Problem |
Below is a listing; restate from it, character for character, the lines beginning at the line holding "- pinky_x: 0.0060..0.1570" and ending at the line holding "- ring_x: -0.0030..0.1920", both included.

---------- Record excerpts ----------

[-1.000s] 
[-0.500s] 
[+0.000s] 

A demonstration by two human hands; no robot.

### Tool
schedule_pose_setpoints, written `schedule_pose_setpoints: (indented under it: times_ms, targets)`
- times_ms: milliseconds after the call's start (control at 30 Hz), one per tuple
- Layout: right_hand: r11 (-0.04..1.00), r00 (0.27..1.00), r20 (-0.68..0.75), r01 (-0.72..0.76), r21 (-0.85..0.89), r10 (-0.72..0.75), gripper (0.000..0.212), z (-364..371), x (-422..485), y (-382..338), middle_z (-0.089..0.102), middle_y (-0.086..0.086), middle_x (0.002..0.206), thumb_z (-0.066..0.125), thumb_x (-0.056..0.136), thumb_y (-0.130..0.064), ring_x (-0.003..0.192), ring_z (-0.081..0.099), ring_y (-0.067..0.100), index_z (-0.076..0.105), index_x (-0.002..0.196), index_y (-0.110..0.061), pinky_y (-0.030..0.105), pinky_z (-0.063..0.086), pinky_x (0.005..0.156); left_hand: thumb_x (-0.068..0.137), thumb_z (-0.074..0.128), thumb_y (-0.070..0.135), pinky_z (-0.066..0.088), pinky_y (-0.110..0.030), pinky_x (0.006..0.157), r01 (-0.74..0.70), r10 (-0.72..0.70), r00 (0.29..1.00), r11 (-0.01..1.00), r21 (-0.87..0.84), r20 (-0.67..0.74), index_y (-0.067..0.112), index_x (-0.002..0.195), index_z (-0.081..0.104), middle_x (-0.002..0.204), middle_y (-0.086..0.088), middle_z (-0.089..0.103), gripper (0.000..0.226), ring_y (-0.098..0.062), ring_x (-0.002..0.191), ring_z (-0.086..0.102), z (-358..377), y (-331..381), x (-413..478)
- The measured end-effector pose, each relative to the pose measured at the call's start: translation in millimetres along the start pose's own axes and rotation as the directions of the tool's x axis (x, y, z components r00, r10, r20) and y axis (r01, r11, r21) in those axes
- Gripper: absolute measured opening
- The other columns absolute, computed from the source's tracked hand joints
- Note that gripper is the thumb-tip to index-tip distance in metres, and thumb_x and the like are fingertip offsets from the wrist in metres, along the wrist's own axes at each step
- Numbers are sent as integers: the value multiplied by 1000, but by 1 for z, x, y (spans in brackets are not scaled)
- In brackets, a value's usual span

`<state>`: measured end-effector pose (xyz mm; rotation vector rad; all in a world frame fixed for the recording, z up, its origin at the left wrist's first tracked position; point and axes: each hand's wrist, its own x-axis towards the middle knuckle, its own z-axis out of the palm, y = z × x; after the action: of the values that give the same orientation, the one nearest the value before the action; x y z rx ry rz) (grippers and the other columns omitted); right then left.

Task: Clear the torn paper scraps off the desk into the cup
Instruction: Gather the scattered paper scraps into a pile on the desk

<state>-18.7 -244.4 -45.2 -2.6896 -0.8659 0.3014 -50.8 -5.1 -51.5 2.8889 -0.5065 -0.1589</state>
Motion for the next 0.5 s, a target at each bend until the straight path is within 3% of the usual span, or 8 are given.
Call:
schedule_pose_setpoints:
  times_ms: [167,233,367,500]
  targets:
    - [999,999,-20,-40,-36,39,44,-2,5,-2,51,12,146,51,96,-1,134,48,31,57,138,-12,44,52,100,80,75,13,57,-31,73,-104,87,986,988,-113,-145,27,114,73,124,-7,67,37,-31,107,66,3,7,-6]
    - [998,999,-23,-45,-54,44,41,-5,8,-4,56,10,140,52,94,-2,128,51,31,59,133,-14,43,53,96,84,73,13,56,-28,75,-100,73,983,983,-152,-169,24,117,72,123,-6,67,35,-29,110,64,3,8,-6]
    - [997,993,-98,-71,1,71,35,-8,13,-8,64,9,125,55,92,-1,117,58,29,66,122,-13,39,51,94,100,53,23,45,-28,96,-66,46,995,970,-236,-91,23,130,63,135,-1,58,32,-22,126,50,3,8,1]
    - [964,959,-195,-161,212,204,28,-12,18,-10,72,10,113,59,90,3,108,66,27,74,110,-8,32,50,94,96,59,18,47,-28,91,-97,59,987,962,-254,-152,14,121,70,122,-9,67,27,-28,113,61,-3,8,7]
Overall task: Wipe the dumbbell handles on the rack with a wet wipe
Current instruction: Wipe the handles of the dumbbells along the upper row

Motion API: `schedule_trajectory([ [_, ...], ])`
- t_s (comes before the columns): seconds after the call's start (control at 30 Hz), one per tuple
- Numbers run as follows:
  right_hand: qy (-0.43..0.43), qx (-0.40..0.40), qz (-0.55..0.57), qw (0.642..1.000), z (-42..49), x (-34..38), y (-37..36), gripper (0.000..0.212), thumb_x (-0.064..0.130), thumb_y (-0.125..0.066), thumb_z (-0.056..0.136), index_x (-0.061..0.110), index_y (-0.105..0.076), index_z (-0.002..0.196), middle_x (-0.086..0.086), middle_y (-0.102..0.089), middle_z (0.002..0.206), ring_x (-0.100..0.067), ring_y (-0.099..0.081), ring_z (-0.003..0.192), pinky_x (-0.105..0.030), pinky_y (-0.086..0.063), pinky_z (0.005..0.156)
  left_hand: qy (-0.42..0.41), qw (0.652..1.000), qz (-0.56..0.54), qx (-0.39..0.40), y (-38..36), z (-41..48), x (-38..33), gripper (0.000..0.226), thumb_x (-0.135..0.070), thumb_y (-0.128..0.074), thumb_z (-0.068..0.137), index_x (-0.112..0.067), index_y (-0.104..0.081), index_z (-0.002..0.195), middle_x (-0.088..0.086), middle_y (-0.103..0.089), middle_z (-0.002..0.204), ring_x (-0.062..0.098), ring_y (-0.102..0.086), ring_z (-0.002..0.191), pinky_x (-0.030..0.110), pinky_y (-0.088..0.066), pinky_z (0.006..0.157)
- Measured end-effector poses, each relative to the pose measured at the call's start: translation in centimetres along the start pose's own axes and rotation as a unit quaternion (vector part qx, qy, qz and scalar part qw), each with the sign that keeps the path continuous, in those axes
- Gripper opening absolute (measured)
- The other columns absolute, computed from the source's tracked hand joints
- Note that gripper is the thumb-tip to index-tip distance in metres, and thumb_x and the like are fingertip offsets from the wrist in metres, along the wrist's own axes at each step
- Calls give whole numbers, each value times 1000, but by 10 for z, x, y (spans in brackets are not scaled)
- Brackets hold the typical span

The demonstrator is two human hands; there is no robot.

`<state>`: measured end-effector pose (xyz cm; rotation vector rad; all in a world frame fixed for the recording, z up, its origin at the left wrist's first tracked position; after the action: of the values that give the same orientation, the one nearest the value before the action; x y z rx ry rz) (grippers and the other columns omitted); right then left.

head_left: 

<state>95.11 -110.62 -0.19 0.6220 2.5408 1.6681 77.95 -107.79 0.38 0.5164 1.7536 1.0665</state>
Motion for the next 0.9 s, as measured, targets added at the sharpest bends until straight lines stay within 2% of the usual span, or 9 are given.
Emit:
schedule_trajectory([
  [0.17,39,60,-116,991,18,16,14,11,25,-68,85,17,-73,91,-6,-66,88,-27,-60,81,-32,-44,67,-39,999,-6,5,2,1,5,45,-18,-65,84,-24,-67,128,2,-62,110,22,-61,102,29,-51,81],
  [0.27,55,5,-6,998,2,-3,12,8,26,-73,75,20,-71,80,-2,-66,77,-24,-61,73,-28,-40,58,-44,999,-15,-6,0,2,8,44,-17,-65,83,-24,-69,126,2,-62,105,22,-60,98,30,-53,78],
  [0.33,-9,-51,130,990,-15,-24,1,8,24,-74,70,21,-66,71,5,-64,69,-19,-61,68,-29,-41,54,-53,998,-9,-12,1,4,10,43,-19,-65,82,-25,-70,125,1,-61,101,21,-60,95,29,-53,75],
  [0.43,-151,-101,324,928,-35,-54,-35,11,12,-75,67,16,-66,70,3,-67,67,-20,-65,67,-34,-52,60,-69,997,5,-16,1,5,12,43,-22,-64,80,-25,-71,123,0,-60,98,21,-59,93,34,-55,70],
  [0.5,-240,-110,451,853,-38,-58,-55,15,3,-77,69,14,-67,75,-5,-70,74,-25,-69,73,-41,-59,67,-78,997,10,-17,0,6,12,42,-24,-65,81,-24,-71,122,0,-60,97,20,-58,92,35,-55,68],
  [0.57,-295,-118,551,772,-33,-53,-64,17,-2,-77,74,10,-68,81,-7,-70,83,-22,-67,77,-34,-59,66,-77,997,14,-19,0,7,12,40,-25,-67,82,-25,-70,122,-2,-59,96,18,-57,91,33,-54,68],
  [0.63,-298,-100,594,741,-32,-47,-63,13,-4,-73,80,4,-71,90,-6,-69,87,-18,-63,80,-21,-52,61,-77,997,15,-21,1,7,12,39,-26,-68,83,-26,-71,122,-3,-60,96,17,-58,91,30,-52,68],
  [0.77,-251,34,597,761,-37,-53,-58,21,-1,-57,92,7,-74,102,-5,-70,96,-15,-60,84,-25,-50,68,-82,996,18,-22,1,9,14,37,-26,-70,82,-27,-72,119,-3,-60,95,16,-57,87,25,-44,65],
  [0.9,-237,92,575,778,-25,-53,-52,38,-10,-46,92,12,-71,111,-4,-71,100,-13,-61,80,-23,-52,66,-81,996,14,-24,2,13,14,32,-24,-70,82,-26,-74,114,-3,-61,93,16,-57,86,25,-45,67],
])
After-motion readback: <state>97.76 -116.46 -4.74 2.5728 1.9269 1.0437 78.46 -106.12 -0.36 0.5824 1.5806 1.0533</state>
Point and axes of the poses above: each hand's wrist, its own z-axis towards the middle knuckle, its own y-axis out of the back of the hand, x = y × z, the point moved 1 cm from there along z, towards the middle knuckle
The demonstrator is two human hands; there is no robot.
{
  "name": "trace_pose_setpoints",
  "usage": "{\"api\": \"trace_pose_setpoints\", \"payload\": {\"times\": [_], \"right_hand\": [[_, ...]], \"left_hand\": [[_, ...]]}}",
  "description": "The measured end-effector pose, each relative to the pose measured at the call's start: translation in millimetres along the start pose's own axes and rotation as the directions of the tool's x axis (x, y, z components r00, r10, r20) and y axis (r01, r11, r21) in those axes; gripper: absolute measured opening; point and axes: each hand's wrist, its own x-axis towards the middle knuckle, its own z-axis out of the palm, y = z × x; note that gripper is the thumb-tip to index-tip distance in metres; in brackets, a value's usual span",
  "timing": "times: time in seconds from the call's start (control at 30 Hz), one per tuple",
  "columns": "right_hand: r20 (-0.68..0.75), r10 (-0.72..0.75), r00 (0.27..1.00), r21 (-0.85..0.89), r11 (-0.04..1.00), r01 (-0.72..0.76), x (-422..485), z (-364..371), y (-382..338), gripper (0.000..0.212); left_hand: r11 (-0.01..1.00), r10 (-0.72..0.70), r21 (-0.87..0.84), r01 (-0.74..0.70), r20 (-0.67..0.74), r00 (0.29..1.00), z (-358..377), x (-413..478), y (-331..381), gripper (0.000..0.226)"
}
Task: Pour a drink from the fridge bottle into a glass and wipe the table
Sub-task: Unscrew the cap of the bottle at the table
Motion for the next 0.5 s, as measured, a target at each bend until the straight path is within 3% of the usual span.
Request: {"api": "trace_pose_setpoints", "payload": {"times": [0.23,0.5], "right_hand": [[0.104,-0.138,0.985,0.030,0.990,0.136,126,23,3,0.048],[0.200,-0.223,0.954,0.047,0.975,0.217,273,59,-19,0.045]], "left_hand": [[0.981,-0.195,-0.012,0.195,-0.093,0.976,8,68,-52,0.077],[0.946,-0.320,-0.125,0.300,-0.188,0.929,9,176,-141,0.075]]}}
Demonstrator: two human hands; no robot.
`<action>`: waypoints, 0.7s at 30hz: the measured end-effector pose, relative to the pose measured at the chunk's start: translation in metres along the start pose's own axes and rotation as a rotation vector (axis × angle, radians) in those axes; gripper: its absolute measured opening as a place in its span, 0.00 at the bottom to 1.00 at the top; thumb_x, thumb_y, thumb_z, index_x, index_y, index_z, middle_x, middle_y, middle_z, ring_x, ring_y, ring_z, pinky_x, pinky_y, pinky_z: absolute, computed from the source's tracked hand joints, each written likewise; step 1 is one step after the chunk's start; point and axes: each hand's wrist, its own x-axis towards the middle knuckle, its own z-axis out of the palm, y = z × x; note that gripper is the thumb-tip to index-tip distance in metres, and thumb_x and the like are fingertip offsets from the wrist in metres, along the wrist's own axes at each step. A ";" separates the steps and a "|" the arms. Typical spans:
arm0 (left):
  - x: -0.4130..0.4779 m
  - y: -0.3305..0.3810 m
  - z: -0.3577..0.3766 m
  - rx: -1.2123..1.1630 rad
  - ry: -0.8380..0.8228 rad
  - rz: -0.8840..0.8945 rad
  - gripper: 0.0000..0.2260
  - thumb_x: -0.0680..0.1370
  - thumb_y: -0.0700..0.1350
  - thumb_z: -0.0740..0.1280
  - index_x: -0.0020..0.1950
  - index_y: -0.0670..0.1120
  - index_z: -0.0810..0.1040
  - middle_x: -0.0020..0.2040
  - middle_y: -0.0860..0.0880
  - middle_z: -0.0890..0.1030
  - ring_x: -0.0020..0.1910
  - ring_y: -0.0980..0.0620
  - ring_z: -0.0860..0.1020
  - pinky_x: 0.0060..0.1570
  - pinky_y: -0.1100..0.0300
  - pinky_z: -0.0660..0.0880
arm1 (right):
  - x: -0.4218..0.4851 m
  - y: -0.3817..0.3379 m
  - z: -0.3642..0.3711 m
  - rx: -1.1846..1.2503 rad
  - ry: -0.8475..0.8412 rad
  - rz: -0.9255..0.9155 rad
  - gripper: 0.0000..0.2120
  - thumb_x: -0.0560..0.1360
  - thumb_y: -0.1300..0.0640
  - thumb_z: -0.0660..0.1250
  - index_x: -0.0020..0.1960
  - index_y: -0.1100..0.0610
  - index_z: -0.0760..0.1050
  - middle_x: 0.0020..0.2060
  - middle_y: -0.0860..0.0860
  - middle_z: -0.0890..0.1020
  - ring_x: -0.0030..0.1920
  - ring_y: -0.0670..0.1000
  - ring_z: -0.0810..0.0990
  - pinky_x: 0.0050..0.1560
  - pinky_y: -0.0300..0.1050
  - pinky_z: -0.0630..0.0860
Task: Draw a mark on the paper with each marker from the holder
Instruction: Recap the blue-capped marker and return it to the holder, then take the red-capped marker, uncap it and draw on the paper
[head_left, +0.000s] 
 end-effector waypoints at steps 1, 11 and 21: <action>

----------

The completed task |
  - pinky_x: 0.0060..0.1570
  - pinky_y: -0.1100..0.0300
  - pinky_z: -0.0660..0.0880
arm1 (right):
  - x: -0.4218..0.4851 m
  - y: -0.3817..0.3379 m
  - z: -0.3642..0.3711 m
  - rx: -1.1846..1.2503 rad
  - ry: -0.8475..0.8412 rad
  - rz: -0.9255..0.9155 rad
  - gripper: 0.0000..0.2120
  - thumb_x: -0.0560..0.1360
  - thumb_y: -0.1300..0.0640
  - thumb_z: -0.0660..0.1250
  - index_x: -0.0020..0.1960
  - index_y: -0.1100..0.0610
  - index_z: -0.0760..0.1050
  - middle_x: 0.0020..0.2060
  - middle_y: -0.0860..0.0860
  - middle_z: -0.0890..0.1020
  - ring_x: -0.0030..0.1920

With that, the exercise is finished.